Feed your body, feed your soul

1798288_10201713833141029_1029058549_n

Petition Seeks To Ban Balut in Filipino Restaurant in New York

My first year in college I casually read Jonathan Safran Foer’s Eating Animals  and subsequently the famous Omnivore’s Dilemma by Michael Pollan. They bombarded me with enough rhetoric, hard statistics, and philosophy on the value of an animal’s life that I decided to declare myself a vegetarian to my Vietnamese family. They shrugged, thinking this was another one of my antics and forgot about it until dinner that night. I purposefully served myself a meatless portion while my brother rolled his eyes across the table at me and said, “What are you, a rabbit?” I enthusiastically engaged him in a full-blown argument while my aunt ate in quiet amusement.

I started to become really obnoxious about it. I made it the focus of my English 1A research paper, my Public Speaking class’s persuasive speech, and my Argumentation class’s debate brief in order to weave my new lifestyle into my formal studies. I made a show of turning my nose at meaty dishes at family functions and picking out beef, pork, and chicken from my plate.

One night I went a little too far and made a scene of creating a quivering mass of stacked pieces of pork that I picked out of one of my favorite eggplant tofu dishes at the dinner table. My aunt snapped at me, “Look, I’m not going to make completely separate dishes to accommodate you. I feel bad for the animals but family comes first. You’ll eat the food I make or eat nothing.”

I begrudgingly complied, eventually finding other worthwhile causes to get angry about that wouldn’t annoy my family as much.

These days I eat very little meat. I still fervently believe that eating meat is both economically and ecologically inefficient and contributes to the horrendous factory farming industry. I’ve lost a taste for red meat in general, and tend to choose the vegetarian option when available.

However, I will eat meat when it is served to me. While it’s a lucky coincidence that a lot of Vietnamese food happens to be vegan and/or vegetarian in nature, many dishes aren’t. I’ll still eat it because I decide to take part in my culture. As with most families, when we get together the festivities revolve around the food my aunts have painstakingly made. Unadorned hands pick fresh Thai basil, peel the shells off shrimp, shape fat lumps of rice noodles in colorful plastic baskets, and season the meat with countless spices I can’t pronounce.

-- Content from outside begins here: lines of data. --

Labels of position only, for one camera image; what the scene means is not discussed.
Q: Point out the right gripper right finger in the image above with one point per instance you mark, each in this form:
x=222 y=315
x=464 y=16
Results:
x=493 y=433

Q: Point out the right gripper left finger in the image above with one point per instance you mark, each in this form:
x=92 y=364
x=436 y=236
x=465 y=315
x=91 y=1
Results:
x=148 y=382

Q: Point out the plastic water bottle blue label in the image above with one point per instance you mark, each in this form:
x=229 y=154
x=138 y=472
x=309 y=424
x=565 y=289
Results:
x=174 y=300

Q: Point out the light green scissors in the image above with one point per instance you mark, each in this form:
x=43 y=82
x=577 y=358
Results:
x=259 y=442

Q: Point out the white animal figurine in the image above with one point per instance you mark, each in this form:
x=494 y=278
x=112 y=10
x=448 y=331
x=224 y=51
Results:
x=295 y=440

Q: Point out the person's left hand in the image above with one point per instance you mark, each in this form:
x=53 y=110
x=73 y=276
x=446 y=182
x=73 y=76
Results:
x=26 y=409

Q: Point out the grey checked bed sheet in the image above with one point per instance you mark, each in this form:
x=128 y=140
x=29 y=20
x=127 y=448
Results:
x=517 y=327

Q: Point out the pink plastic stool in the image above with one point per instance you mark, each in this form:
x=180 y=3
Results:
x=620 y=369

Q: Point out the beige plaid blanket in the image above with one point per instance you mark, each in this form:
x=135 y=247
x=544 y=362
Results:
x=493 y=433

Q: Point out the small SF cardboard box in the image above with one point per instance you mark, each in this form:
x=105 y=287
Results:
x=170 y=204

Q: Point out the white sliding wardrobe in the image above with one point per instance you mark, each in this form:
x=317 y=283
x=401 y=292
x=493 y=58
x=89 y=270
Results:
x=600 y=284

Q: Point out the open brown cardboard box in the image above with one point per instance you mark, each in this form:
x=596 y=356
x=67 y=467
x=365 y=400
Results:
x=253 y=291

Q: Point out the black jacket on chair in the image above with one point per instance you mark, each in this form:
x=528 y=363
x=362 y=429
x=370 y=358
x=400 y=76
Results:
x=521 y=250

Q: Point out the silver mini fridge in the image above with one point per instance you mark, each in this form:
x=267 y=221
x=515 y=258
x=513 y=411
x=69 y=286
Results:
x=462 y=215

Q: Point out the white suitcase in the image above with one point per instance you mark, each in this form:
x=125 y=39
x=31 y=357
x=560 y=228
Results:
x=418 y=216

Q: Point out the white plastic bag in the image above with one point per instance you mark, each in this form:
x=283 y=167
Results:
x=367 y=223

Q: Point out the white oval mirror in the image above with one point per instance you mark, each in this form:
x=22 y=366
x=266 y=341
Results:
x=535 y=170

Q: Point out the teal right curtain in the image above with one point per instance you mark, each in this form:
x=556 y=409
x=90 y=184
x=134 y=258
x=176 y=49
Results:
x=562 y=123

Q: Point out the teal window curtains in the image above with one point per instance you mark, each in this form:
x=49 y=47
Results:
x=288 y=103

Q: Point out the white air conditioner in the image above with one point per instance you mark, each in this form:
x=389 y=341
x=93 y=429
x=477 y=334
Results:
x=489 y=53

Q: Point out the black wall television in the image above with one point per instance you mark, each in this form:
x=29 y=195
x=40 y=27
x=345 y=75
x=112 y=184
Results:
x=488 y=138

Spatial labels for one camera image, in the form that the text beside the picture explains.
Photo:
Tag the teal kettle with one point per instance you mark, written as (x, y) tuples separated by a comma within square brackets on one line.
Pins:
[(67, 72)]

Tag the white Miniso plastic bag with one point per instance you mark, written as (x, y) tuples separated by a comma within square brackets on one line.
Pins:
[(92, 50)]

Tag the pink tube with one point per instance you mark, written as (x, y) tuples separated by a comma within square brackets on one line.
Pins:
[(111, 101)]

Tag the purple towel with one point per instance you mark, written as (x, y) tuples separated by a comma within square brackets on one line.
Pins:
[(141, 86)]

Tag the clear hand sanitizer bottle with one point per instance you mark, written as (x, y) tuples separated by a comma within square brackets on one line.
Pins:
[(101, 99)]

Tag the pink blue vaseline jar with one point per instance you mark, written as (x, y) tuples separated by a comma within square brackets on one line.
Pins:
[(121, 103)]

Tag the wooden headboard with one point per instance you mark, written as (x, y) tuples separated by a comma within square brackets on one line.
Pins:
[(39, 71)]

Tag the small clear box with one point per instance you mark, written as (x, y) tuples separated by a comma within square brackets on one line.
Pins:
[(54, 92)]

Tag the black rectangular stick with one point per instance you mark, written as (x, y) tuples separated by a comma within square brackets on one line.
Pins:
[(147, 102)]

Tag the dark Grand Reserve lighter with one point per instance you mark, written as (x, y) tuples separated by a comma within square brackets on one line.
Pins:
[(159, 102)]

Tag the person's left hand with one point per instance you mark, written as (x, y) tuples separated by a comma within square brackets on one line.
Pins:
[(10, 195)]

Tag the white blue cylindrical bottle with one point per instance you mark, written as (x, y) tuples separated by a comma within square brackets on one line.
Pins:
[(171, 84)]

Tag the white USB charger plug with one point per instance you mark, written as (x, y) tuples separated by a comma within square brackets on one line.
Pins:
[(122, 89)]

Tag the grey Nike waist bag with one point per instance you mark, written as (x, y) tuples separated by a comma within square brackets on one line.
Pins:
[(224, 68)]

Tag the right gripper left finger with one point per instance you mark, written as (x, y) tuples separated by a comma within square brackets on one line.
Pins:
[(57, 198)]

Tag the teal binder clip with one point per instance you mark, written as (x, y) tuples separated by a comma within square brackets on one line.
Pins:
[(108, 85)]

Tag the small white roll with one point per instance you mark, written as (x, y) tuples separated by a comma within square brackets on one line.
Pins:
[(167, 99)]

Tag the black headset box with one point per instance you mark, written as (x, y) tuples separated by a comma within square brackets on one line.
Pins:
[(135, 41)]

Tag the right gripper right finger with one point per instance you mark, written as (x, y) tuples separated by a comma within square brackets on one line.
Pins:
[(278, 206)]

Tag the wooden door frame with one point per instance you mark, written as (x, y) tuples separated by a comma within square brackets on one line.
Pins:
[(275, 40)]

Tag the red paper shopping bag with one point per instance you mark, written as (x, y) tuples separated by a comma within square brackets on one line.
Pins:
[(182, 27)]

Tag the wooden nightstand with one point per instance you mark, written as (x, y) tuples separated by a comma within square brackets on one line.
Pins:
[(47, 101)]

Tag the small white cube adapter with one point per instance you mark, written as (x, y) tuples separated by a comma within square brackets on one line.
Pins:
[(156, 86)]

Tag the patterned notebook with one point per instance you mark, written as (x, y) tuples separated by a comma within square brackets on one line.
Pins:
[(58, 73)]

My family literally gave up their lives and worked absurdly hard to give my generation a chance at a better life. As I’m maturing into a more self-aware and respectful perspective of my cultural identity, I am understanding just how ungrateful it would be for me to refuse food carefully and lovingly prepared by my family. I can’t quite hold a conversation in Vietnamese, but as my best friend says, “You make restaurant menus sound beautiful.” There is little to no defense for eating meat and supporting a very inherently flawed food industry. For me personally however, there is little to no defense for childishly refusing to take part in an integral part of my culture when I have so little other ties to it.

There has always been something very uncomfortable to me about the way a certain group of people enforce their eating habits on others. Veganism in particular obviously comes from a good place with good intentions, but again and again it has struck me as somehow elitist, classist, and ethnocentric. It’s the accusatory, usually white, finger shaming me for indulging in beef pho that makes me feel like I am home.

I was really saddened when I saw that the petition to ban balut from a NYC Filipino restaurant was trending because I have seen my family eat the delicacy before in times of joy and togetherness. While I always personally abstained from participating, I learned to respect how deeply ingrained the act of eating is with the act of loving in Vietnamese culture.

I love food. I am starting to really love cooking. For years I scoffed at how much time my aunts spent in the kitchen just to prepare a single night’s meal while I worked on what I called art. I observed them moving purposefully around a kitchen where golden pots simmered and bright green herbs changed hands as swiftly as in a relay race. They worked their magic as they clucked at me dumbly clutching my pen to tell me that there was no real “recipe” that they could give me, the steps all came naturally. I figured out that cooking is their art that they pour so much love into, and I am learning to do the same.